Activity: Copy each line of the data below with the word "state".

━━━━━━━━━━━━━━━━━━━━

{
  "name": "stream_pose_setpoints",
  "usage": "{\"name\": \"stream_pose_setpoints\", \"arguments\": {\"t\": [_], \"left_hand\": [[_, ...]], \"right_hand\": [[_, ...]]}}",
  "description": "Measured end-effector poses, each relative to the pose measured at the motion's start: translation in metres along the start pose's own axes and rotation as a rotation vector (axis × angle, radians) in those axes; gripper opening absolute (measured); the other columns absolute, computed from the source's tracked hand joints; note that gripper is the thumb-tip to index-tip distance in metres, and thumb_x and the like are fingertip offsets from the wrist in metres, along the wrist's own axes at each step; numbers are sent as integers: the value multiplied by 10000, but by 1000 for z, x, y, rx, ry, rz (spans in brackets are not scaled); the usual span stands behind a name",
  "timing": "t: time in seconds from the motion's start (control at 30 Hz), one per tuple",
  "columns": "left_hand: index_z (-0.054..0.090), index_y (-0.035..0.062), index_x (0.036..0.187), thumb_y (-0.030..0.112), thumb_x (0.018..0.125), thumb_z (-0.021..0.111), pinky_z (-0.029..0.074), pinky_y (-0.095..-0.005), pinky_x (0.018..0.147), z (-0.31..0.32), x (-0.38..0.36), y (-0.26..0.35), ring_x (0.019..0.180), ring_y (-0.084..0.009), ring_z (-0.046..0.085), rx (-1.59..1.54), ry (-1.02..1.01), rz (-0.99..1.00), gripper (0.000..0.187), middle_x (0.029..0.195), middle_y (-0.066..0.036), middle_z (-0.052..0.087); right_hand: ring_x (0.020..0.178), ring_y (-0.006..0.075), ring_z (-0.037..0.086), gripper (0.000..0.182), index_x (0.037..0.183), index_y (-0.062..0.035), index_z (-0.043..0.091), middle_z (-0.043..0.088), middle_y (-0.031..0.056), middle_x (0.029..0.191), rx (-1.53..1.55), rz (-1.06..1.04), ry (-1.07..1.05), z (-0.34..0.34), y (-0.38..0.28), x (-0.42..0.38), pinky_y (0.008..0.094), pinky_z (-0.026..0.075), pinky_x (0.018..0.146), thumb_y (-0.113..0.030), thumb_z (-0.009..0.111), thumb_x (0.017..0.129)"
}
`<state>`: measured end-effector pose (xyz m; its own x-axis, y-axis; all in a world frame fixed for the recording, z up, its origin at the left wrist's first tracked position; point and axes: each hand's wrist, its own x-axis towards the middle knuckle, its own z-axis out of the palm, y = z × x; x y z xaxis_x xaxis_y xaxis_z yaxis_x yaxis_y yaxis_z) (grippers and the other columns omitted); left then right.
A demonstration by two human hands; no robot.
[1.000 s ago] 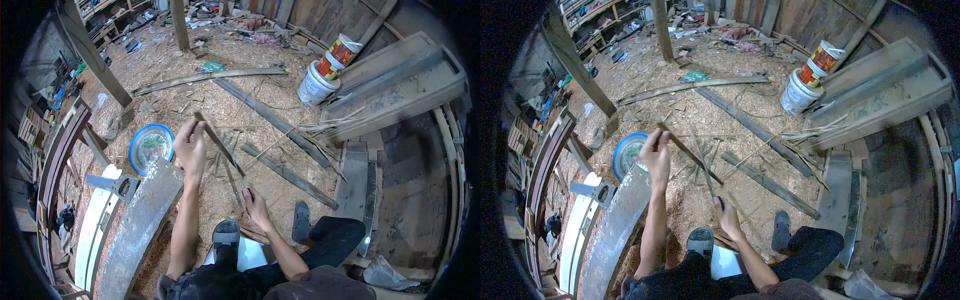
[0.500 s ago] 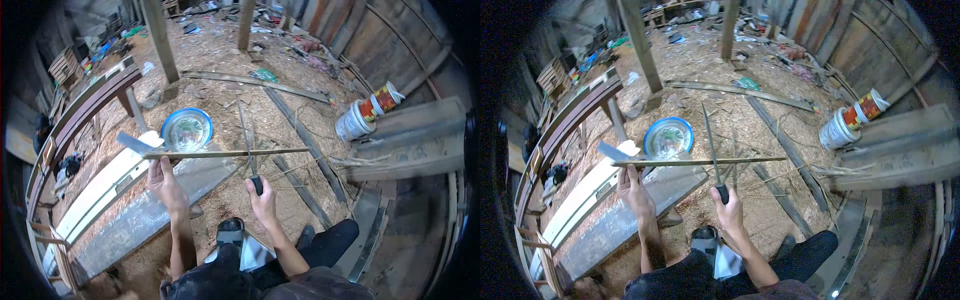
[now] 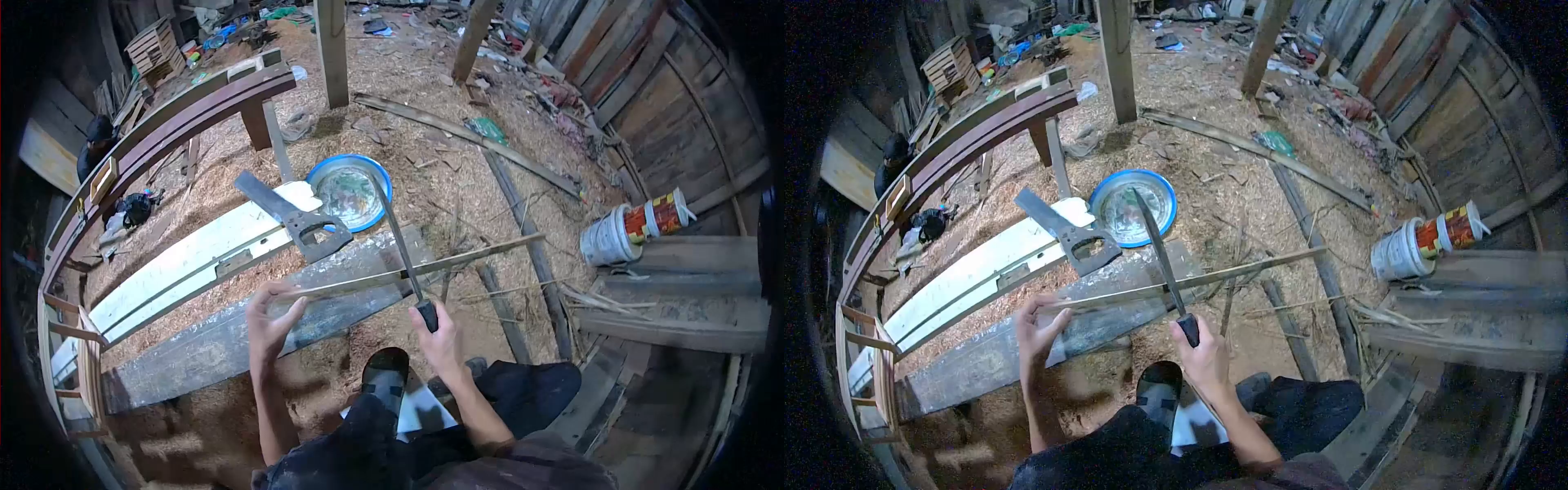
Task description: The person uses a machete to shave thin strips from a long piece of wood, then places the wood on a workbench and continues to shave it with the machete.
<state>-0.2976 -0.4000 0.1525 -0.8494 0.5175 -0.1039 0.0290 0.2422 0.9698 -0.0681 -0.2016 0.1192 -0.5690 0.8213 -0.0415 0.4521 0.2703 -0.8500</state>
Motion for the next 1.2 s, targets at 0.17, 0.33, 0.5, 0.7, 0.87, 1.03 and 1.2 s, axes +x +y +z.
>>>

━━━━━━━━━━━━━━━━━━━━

Answer space:
`<state>`: measured end-effector pose (xyz m; its own x-axis, y-axis; all in a world frame fixed for the recording, z up, its origin at the left wrist's first tracked position; point and axes: each hand's wrist, its own x-axis towards the middle knuckle, its own z-axis out of the palm, y = z × x; x y z xaxis_x xaxis_y xaxis_z yaxis_x yaxis_y yaxis_z) (grippers and the other columns omitted); left then right.
<state>-0.2976 -0.4000 0.1525 -0.8494 0.5175 -0.1039 0.0290 0.2422 0.9698 -0.0681 -0.2016 0.1192 -0.5690 0.8213 -0.0415 0.4521 0.2703 -0.8500</state>

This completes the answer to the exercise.